Your task: In the listing below, find the line holding "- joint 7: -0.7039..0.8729" and the line holding "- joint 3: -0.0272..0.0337". Write out those two lines and all lines between, exactly, and nothing more.

Recorded data section start

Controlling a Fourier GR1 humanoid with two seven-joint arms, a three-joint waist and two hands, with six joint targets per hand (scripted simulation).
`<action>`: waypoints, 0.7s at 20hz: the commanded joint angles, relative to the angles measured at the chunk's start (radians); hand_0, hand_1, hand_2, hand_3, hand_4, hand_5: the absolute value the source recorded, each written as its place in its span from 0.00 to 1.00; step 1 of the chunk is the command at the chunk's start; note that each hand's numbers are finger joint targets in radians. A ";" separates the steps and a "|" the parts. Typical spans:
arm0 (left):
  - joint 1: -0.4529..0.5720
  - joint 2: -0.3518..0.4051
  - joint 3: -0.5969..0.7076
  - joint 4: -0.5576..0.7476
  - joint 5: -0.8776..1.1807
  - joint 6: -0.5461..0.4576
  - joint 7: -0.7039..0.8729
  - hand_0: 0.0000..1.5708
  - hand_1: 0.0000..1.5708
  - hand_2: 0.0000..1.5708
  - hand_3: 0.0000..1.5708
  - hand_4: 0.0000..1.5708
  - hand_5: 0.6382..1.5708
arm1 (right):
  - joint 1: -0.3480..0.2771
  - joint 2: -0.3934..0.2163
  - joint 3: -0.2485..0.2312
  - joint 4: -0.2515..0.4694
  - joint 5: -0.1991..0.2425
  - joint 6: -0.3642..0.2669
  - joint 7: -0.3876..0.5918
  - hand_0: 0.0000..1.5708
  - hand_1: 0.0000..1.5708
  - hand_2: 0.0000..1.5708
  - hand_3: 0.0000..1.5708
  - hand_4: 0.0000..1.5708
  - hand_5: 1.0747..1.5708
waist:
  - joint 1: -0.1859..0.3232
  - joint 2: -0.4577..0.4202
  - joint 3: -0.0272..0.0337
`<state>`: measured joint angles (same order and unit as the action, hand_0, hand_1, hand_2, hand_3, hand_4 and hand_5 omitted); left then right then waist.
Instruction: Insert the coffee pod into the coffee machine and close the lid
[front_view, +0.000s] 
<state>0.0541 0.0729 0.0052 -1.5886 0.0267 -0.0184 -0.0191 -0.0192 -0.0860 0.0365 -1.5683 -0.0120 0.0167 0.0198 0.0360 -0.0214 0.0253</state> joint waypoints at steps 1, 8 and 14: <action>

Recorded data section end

Response area:
  - joint 7: -0.7039..0.8729
  - hand_0: 0.0000..1.5708
  - hand_1: 0.0000..1.5708
  - hand_2: 0.0000..1.5708
  - hand_3: 0.0000..1.5708
  - hand_4: 0.0000..1.5708
  - hand_5: 0.6382..1.5708
arm1 (right):
  - joint 1: -0.3480..0.2771
  - joint 2: -0.3934..0.2163
  - joint 3: -0.2485..0.2312
  - joint 4: -0.2515..0.4694
  - joint 5: -0.1991..0.2425
  - joint 6: -0.3642..0.2669
  - joint 7: -0.3876..0.5918
  - hand_0: 0.0000..1.5708
  - hand_1: 0.0000..1.5708
  - hand_2: 0.0000..1.5708
  - hand_3: 0.0000..1.5708
  - hand_4: 0.0000..1.5708
  - hand_5: 1.0747..1.5708
waist:
  - joint 1: -0.1859..0.3232
  - joint 2: -0.4577..0.4202
  - joint 3: -0.0272..0.0337

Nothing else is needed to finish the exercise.